(Records from a data source)
*** Begin section ***

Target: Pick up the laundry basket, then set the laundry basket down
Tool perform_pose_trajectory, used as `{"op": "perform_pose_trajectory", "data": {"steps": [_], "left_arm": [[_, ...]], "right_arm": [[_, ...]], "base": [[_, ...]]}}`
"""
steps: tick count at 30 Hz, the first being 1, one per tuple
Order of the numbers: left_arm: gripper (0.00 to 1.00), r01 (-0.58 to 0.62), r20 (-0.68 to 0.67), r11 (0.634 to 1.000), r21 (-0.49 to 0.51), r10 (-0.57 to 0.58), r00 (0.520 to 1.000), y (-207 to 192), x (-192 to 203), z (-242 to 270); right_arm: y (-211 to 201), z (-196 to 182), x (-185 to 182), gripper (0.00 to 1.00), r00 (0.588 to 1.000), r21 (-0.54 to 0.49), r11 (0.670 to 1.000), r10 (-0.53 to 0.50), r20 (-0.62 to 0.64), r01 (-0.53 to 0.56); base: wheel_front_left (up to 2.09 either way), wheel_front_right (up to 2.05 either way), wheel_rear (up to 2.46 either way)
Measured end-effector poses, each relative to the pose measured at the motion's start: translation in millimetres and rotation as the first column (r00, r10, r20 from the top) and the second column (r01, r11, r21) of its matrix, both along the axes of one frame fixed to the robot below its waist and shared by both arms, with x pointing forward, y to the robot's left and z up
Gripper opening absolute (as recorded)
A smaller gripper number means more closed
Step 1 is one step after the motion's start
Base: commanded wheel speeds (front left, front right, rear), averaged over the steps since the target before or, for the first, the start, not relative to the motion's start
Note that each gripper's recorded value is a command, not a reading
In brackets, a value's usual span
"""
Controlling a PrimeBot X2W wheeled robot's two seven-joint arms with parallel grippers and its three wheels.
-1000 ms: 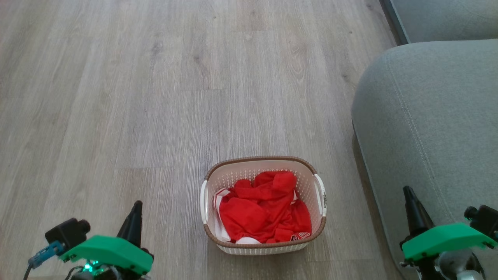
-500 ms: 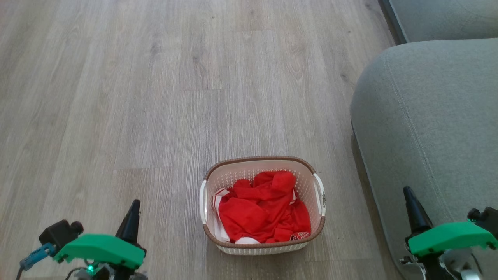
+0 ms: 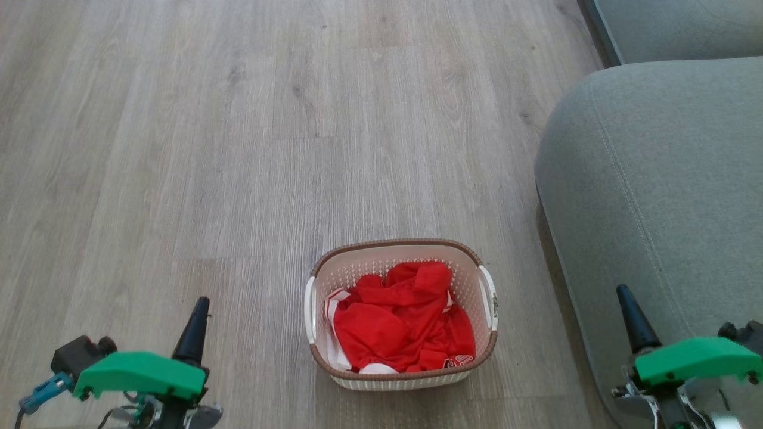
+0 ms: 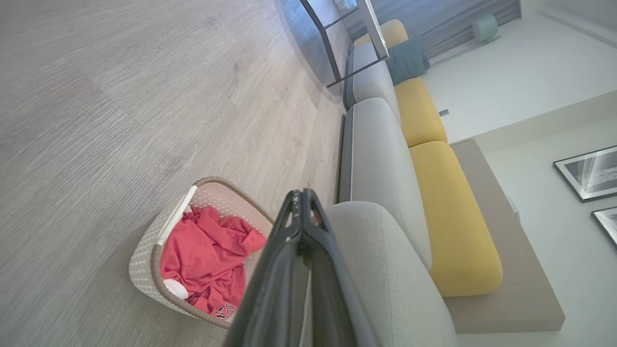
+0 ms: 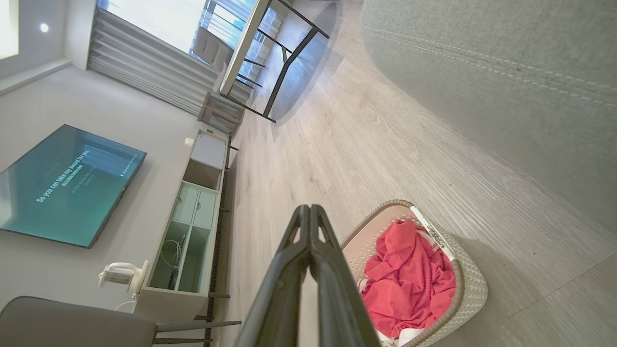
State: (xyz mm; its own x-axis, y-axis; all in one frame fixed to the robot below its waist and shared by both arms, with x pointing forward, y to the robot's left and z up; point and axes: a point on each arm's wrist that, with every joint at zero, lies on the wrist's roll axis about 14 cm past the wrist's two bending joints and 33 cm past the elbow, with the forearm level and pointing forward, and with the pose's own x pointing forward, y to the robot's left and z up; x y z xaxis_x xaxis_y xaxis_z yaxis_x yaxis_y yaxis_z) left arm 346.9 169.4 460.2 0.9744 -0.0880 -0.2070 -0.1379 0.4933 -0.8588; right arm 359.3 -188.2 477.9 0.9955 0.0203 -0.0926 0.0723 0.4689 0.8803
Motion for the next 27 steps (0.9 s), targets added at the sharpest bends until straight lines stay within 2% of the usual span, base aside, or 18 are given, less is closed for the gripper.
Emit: {"op": "perform_pose_trajectory", "data": {"steps": [14,27], "left_arm": [[0.0,-0.036,0.024,0.985,-0.166,0.041,0.999,3.4,10.4,7.1],[0.0,-0.076,0.032,0.948,-0.309,0.09,0.995,11.2,17.6,10.6]], "right_arm": [[-5.6,1.8,6.1,0.0,1.0,0.156,0.987,-0.031,0.002,0.031],[-9.7,0.7,9.5,0.0,0.998,0.305,0.951,-0.058,-0.005,0.057]], "base": [[0.0,0.0,0.0],[0.0,0.0,0.0]]}}
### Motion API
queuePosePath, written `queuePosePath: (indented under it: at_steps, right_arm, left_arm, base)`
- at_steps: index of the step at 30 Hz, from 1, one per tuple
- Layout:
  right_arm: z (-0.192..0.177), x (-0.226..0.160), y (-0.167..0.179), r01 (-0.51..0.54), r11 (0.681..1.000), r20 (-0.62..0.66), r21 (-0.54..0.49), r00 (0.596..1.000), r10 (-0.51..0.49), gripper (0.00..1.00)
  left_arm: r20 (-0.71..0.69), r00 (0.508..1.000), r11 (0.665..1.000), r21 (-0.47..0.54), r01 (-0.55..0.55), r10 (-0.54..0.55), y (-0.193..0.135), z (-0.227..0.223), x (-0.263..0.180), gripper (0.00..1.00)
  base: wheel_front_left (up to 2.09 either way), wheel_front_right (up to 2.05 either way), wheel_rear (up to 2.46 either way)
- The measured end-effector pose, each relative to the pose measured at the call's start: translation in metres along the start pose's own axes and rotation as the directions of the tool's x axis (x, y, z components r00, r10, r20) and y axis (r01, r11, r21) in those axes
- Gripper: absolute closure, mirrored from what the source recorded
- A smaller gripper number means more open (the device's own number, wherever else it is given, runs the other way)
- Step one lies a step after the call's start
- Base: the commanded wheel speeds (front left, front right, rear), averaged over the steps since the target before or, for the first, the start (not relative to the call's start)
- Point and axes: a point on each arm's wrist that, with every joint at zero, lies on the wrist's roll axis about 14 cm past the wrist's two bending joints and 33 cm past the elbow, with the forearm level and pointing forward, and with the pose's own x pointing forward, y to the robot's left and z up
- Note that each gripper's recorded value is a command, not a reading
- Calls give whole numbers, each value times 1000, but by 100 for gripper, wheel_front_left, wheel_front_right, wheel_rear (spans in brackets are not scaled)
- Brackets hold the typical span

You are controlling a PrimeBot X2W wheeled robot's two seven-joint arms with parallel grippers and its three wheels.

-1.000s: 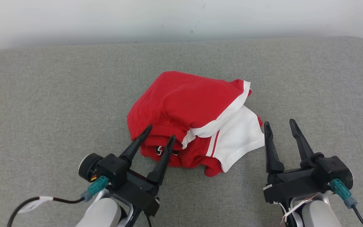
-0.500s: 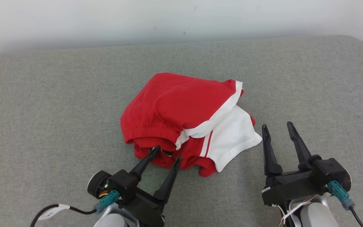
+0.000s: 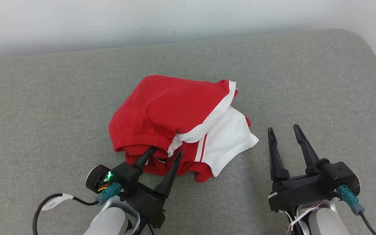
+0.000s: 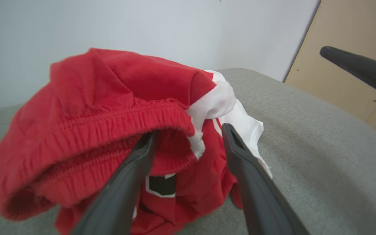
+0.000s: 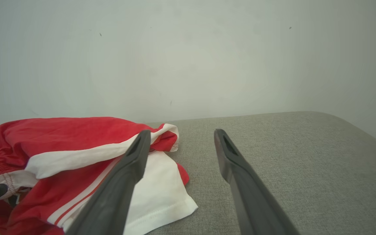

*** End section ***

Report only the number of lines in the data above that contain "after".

**RESULT OF THIS EXERCISE:** 2